Aim of the task: Copy out the entries that follow exactly, leaving every picture behind.

(Stored data)
□ □ □

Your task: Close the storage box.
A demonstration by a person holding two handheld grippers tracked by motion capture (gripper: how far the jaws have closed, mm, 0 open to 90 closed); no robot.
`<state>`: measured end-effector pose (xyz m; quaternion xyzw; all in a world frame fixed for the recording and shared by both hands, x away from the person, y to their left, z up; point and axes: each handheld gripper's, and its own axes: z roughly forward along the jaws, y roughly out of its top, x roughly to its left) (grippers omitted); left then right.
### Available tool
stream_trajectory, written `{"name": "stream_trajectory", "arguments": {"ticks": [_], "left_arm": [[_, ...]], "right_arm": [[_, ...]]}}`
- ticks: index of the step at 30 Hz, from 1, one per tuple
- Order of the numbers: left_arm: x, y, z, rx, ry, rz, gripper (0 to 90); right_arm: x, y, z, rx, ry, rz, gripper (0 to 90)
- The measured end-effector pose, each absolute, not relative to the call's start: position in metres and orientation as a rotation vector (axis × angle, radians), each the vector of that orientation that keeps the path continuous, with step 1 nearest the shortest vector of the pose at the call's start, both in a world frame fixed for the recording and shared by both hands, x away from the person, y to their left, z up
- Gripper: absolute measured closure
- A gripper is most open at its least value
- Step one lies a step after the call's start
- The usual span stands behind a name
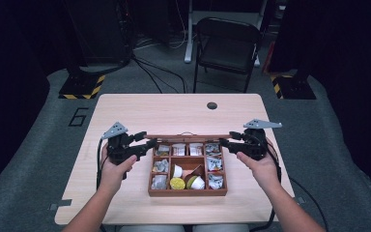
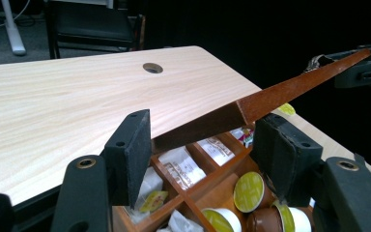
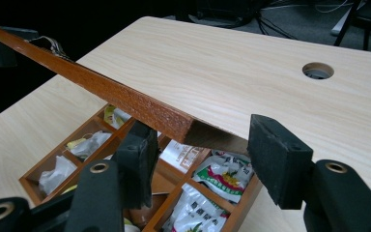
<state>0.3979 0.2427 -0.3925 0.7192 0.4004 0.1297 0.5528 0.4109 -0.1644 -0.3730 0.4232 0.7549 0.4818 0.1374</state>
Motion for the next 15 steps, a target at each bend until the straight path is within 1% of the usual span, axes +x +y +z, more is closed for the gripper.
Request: {"name": "stream_trajectory", "arguments": {"ticks": [6,10,15], "left_arm": [[0.386,0.245,-0.397,1.709,0.933,0.298,39.5],[0.375,0.247,-0.397,1.715,0.909,0.294,39.5],[0.363,0.246,-0.403,1.752,0.901,0.297,41.6]], "right_arm": [[0.403,-0.165,-0.379,1.197,2.209,1.380,45.8],[0.394,-0.165,-0.381,1.177,2.215,1.372,48.5],[0.380,-0.167,-0.389,1.160,2.221,1.372,49.3]]}}
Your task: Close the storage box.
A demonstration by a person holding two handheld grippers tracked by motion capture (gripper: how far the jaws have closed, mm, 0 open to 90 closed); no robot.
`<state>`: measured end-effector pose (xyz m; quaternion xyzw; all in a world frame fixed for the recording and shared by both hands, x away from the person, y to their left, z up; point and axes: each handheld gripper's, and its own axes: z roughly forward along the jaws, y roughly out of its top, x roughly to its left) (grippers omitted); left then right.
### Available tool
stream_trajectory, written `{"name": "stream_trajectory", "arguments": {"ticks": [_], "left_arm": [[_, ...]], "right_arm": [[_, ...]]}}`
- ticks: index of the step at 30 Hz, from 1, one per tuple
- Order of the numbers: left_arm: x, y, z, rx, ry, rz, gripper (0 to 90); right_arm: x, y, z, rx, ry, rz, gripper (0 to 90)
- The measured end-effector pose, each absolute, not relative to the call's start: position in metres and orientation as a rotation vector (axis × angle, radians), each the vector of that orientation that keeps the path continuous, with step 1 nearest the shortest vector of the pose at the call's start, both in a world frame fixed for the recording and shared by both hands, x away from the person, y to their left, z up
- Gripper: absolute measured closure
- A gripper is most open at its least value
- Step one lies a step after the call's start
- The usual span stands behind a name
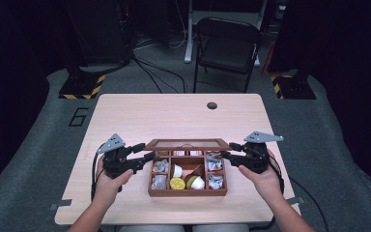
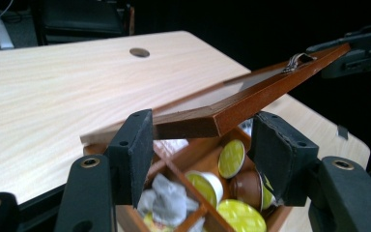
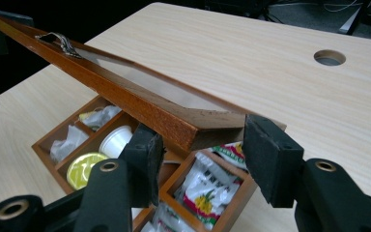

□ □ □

Exercise answer:
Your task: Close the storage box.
A demonstration by a person holding two handheld grippers tracked by motion capture (gripper: how far the jaws have closed, mm, 0 open to 90 closed); no robot.
`<state>`: measured end-effector pose (xyz m; quaternion xyzw; all in a world frame fixed for the recording and shared by both hands, x away from the person, y to their left, z up; point and axes: each handheld gripper's, and its own axes: z roughly forward along the jaws, y roughly out of its top, x roughly to its left) (grippers omitted); left then right.
### Available tool
stream_trajectory, written `{"name": "stream_trajectory", "arguments": {"ticks": [_], "left_arm": [[_, ...]], "right_arm": [[_, ...]]}}`
- ticks: index of the step at 30 Hz, from 1, one per tuple
- Order of the numbers: left_arm: x, y, z, rx, ry, rz, gripper (0 to 90); right_arm: x, y, z, rx, ry, rz, gripper (0 to 90)
- The measured end-effector pose, each absolute, not relative to the call's start: position in metres and orientation as a rotation vector (axis × angle, radians), each the vector of that orientation that keeps the path continuous, with step 1 nearest the shortest vector of the pose at the call's start, both in a world frame fixed for the recording and shared by both hands, x away from the person, y to their left, z up
- Gripper: absolute measured closure
- A gripper is most open at its least value
- Step one lies a step after the call's start
- The usual span stands behind a name
<state>0.3979 0.2427 -0.3925 0.7192 0.4004 0.1297 0.5528 0.4109 -0.1644 -0.3730 0.4232 0.7549 0.4818 0.1374</state>
Motion for the next 15 steps, a target at each bend until the straight path is within 1% of the usual span, axes +x +y +z, more is closed for the gripper.
Request: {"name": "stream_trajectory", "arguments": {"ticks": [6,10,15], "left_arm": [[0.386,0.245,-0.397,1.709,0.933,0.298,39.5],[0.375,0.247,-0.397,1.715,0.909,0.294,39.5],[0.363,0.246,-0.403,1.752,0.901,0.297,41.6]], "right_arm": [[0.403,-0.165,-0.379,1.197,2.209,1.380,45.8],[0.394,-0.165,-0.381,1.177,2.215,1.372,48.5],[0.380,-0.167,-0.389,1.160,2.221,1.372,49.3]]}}
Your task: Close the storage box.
A demonstration by a person holding two handheld grippers tracked by motion capture (gripper: how far the jaws have closed, mm, 0 open to 90 closed); no robot.
`<state>`: measured end-effector pose (xyz m; quaternion xyzw; all in a world frame fixed for the recording and shared by both hands, x away from the person, y to their left, z up; point and axes: each handheld gripper's, and its own axes: z roughly forward along the jaws, y roughly out of its top, x roughly to its left) (grippers omitted); left then right.
### Available tool
stream_trajectory, written `{"name": "stream_trajectory", "arguments": {"ticks": [_], "left_arm": [[_, ...]], "right_arm": [[_, ...]]}}`
- ticks: index of the step at 30 Hz, from 1, one per tuple
- Order of the numbers: left_arm: x, y, z, rx, ry, rz, gripper (0 to 90); right_arm: x, y, z, rx, ry, rz, gripper (0 to 90)
- The measured end-effector pose, each absolute, not relative to the call's start: position in metres and orientation as a rotation vector (axis × angle, radians), each the vector of that orientation that keeps the path continuous, with step 1 nearest the shortest vector of the pose at the call's start, both in a world frame fixed for the recording and shared by both hands, x away from the person, y to their left, z up
- Gripper: absolute measured closure
- A gripper is most open at its least value
- Step one lies a step after the call's start
- The usual span stands behind a name

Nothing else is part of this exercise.